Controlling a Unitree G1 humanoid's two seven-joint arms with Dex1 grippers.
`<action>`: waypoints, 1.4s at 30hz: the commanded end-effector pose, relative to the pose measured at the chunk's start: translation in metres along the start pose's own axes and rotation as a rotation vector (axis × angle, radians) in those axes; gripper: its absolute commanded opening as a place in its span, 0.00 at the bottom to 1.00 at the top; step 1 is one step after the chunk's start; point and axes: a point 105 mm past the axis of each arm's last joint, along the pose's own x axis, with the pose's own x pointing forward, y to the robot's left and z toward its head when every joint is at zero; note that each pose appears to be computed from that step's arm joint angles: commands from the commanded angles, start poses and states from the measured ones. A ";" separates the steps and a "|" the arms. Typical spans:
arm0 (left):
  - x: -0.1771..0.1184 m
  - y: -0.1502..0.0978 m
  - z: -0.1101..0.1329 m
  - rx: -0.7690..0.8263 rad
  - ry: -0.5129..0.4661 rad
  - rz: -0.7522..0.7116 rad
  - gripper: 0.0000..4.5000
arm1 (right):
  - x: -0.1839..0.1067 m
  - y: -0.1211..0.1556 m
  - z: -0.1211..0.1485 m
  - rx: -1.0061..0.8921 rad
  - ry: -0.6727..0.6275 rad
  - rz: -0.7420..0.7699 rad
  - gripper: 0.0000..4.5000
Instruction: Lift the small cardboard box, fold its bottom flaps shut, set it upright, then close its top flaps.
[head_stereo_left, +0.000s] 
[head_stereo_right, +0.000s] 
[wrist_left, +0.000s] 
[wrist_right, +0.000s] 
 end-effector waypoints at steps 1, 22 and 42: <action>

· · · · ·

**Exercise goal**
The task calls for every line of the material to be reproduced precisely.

**Result for this task**
Controlling a Unitree G1 humanoid's two seven-joint arms with Dex1 grippers.
`<action>`: waypoints, 1.4s at 30hz: the commanded end-effector pose, relative to the pose measured at the chunk's start: translation in metres along the start pose's own axes and rotation as a rotation vector (axis × angle, radians) in those axes; gripper: its absolute commanded opening as a place in its span, 0.00 at the bottom to 1.00 at the top; step 1 is one step after the chunk's start; point and axes: a point 105 mm past the axis of each arm's last joint, along the pose's own x axis, with the pose's own x pointing forward, y to the robot's left and z toward its head when every joint is at zero; note that each pose appears to be computed from that step's arm joint angles: commands from the commanded angles, start poses and states from the measured ones. A ";" separates the steps and a "|" the arms. Typical spans:
arm0 (left):
  - x: -0.1771..0.1184 m
  - y: -0.1502..0.0978 m
  - z: -0.1101..0.1329 m
  - rx: -0.7690..0.8263 rad
  - ry: -0.5129..0.4661 rad
  - rz: -0.7522..0.7116 rad
  - gripper: 0.0000..4.5000
arm1 (right):
  - x: -0.1839..0.1067 m
  - y: -0.1211..0.1556 m
  - z: -0.1211..0.1485 m
  - rx: -1.0061..0.8921 rad
  - ry: -0.6727..0.6275 rad
  - rz: -0.7420..0.7699 rad
  - gripper: 0.0000..4.5000
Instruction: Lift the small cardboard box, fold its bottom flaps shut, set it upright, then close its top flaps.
[head_stereo_left, +0.000s] 
[head_stereo_right, +0.000s] 
[wrist_left, +0.000s] 
[wrist_right, +0.000s] 
 end-effector waypoints at steps 1, 22 and 42: <action>

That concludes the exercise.